Data shown:
= = =

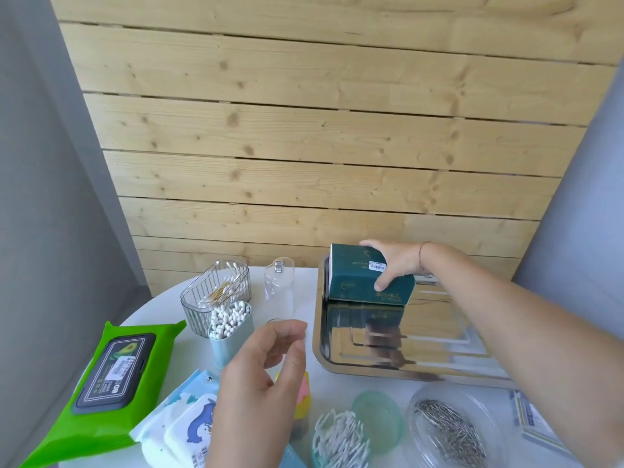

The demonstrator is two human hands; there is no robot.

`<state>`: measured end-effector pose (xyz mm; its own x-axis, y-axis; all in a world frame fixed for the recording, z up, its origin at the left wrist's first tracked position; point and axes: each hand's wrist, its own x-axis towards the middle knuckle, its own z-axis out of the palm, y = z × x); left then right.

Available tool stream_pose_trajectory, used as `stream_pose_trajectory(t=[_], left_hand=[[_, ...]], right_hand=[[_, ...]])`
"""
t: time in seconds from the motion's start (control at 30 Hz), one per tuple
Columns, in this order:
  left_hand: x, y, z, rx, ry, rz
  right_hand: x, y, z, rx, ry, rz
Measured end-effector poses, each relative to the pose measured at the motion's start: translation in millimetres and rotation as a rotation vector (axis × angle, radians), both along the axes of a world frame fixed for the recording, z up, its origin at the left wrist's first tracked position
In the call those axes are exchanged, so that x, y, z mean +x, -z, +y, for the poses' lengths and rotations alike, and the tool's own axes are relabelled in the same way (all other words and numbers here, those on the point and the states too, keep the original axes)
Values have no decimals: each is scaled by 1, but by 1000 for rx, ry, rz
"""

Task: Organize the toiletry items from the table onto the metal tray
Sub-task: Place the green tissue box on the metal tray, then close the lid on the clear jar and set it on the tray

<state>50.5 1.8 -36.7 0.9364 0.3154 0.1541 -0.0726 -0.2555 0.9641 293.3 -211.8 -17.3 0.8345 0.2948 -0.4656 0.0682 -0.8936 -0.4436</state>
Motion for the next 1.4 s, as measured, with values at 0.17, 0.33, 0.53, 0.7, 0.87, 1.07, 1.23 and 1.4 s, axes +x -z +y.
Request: stream_pose_trajectory(t=[0.17, 0.33, 0.53, 0.7, 0.87, 1.07, 1.23, 1.4], left_hand=[[-3, -5, 0, 15, 4, -10], [-8, -12, 7, 14, -9, -48], [-18, -25, 48, -133, -149, -94], [-29, -27, 80, -143, -266, -48], [-37, -19, 85, -35, -258, 22], [-40, -14, 58, 177, 7, 58], [-43, -5, 32, 479, 342, 42], [-42, 0, 19, 652, 484, 23]], right_hand=[[-9, 10, 5, -262, -73, -222], [-56, -11, 12, -160, 36, -451], [-189, -54, 6, 228, 42, -580], [-253, -39, 10, 457, 62, -456], [-264, -16, 7, 325, -1, -335], [-258, -15, -24, 287, 42, -317], [-255, -18, -58, 96, 1, -221], [-257, -7, -63, 12, -116, -132]])
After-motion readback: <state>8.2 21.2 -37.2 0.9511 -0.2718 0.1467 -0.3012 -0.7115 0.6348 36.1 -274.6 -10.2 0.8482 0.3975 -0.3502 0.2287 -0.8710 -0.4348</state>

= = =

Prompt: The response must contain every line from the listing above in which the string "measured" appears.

Response to the task:
`<state>`: measured end-effector pose (xyz mm; its own x-axis, y-axis; all in a world frame fixed for the recording, z up, its origin at the left wrist's first tracked position; point and axes: each hand's wrist, its own x-axis towards the middle knuckle, its own z-axis out of the palm, y = z × x); left then right.
Measured end-effector poses, each relative to the pose measured at the motion's start: translation in millimetres and rotation as a rotation vector (axis × angle, radians), both along the axes of a world frame fixed for the recording, z up, its origin at the left wrist's first tracked position
Motion for the next 1.4 s, as measured, with values at 0.17, 0.33, 0.53, 0.7, 0.87, 1.07, 1.23 and 1.4 s, axes +x -z +y.

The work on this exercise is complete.